Con casi los mismos hombres y un funcionamiento parecido al que lo transportó a las semifinales por el segundo ascenso en el último certamen, la Gloria dejó la tímida huella de un empate en Jujuy, que bien podría haber sido un taconazo en el suelo si Bernardi acertaba un penal.
Su esquema es sencillo, fácil de desmenuzar en lo táctico, pero tiene a favor su vigencia a lo largo de casi un año de trabajo y del entusiasmo de los experimentados y de los pibes para sacarle algo más de brillo y el mejor rendimiento.
Hoyos ofrece solidez y la transmite; Rodríguez, oficio, y lo contagia; Machín y Correa se complementan como pocas duplas para sostener en el medio a un equipo que muestra sus mayores carencias cerca del arco adversario. Las alternativas a Bauman y a Magnín en 2015 fueron Soda y Gotti, los mismos que aparecieron como titulares ante Gimnasia y Esgrima de Jujuy.
Entre ellos y Fernández, más la aparición de alguna sorpresa juvenil, y lo que resuelvan con más regularidad los botines finos de Bernardi, “Pipi” y Mateo García, estará el valor agregado en un colectivo que esta vez querrá llegar al final del recorrido.
Belgrano lo palpita
Las manos de Ricardo Zielinski están tratando de seguir moldeando la figura sólida y efectiva que Belgrano ha mostrado desde 2011. El entrenador vuelve a quedarse sin su jugador franquicia. Así como con Franco Vázquez, esta vez el ausente será Lucas Zelarayán.
Se supone que otras fuerzas actuarán para equilibrar la ausencia del talento del "Chino". ¿Volverá el Belgrano más rígido en el medio, con dos volantes laterales y dos centrales, más dos delanteros de punta? ¿Qué lugar podría ocupar Fernando Márquez, el jugador, salvando las distancias, con más recursos parecidos a los del actual futbolista de Tigres de México? ¿Aparecerá algún pibe que rompa con las especulaciones más conservadoras y pueda ponerse el equipo al hombro? ¿Belgrano repetirá la imagen del comienzo de una etapa llena de avances y prosperidad?

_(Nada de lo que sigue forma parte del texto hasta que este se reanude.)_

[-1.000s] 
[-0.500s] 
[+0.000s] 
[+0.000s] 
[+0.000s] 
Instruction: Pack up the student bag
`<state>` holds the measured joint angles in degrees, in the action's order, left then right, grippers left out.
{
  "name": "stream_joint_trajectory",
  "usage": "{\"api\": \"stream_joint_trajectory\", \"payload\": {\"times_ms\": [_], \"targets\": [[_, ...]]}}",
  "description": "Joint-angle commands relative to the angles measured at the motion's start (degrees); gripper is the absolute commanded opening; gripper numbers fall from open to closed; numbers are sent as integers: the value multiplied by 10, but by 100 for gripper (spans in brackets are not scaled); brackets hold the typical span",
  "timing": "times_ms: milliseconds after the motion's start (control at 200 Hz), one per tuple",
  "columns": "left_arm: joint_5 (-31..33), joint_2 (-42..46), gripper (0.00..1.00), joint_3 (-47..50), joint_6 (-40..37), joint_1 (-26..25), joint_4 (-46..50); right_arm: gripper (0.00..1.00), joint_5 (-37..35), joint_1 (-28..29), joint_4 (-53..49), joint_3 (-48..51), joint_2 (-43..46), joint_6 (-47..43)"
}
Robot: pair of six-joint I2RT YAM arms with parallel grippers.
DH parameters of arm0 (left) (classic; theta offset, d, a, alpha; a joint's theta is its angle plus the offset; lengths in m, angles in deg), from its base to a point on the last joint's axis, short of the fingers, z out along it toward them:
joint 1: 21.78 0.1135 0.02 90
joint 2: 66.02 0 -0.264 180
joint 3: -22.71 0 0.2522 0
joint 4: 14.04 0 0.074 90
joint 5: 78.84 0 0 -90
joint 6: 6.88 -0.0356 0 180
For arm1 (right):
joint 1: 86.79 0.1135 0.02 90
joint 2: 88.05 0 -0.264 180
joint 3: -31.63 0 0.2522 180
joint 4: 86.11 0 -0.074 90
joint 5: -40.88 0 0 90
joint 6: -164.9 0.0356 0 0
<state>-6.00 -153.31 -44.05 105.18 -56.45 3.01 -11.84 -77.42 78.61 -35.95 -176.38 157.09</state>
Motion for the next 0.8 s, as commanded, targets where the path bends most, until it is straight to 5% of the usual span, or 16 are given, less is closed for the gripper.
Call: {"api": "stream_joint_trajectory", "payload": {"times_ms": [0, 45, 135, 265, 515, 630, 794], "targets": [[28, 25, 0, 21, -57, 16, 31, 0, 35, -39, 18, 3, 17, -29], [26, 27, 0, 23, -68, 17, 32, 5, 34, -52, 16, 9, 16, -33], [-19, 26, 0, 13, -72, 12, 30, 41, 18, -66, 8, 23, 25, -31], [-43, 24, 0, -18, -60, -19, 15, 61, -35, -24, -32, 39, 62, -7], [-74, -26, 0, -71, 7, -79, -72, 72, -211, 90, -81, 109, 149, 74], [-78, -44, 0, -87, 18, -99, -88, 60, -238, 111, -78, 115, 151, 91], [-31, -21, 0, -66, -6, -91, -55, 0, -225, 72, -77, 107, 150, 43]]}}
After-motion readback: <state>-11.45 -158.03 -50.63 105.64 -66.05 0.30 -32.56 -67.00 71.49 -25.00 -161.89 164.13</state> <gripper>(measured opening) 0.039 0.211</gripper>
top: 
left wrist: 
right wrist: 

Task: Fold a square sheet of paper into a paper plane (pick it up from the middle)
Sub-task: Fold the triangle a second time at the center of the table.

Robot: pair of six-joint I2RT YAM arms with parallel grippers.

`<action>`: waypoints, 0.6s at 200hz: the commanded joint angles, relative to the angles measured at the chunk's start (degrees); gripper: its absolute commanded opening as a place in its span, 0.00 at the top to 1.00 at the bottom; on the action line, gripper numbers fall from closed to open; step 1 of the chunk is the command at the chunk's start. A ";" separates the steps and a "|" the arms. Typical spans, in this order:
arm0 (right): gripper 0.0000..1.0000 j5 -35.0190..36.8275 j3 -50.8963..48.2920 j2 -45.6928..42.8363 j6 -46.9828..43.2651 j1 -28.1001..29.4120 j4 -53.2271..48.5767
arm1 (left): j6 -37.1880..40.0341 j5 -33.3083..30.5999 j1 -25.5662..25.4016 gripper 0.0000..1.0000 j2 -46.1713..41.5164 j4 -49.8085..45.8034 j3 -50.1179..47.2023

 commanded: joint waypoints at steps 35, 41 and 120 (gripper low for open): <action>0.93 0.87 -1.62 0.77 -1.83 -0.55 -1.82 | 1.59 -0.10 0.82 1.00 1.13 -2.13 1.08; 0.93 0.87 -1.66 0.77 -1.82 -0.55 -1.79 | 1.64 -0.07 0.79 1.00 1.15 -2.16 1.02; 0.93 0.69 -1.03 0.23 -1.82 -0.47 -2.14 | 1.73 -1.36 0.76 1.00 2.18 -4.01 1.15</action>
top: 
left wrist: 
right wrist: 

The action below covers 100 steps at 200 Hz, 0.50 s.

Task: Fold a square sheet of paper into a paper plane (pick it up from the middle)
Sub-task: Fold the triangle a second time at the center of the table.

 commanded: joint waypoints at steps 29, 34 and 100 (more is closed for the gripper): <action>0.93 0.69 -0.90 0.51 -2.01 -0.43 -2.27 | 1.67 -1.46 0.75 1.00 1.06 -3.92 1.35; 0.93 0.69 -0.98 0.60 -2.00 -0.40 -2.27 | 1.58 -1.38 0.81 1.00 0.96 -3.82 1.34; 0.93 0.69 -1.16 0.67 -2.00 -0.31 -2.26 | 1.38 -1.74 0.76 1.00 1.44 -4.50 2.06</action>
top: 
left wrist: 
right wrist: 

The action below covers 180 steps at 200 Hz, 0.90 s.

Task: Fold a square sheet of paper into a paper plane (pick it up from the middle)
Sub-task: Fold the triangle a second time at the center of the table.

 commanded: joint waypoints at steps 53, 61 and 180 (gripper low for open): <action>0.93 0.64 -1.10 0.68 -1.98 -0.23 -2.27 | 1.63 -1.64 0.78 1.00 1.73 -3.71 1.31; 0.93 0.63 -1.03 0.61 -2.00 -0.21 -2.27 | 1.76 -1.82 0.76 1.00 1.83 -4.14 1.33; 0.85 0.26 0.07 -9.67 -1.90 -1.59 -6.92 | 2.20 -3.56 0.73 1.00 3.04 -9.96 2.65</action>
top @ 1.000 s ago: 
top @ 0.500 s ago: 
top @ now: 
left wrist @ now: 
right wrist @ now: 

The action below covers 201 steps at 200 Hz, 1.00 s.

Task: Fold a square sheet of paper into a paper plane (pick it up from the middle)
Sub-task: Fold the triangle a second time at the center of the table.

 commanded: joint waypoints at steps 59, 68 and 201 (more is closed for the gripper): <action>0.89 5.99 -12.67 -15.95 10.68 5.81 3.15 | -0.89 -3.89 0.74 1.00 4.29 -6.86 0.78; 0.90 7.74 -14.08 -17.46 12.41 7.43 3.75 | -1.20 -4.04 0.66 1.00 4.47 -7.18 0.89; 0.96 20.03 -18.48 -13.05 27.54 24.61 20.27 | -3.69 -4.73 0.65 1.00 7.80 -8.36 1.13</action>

Volvió César "Picante" Pereyra y no es poco. Se incorporó Claudio Bieler y no es un dato menor. Son delanteros expeditivos y con gol que podrían levantar los alicaídos estándares de productividad en el arco adversario que los celestes han manifestado casi históricamente. Los aportes de Adrián Argachá y José Rojas en la defensa y de Sebastián Luna en un andarivel del medio campo se realzarán en la medida que Belgrano afine el perfil de equipo solidario y rendidor, la imagen que mejor lo ha definido desde que Zielinski asumió la batuta. Y que lo ha llevado a enfrentar con éxito los desafíos de no contar con Zelarayán y Vázquez, dos jugadores no tan fáciles de conseguir.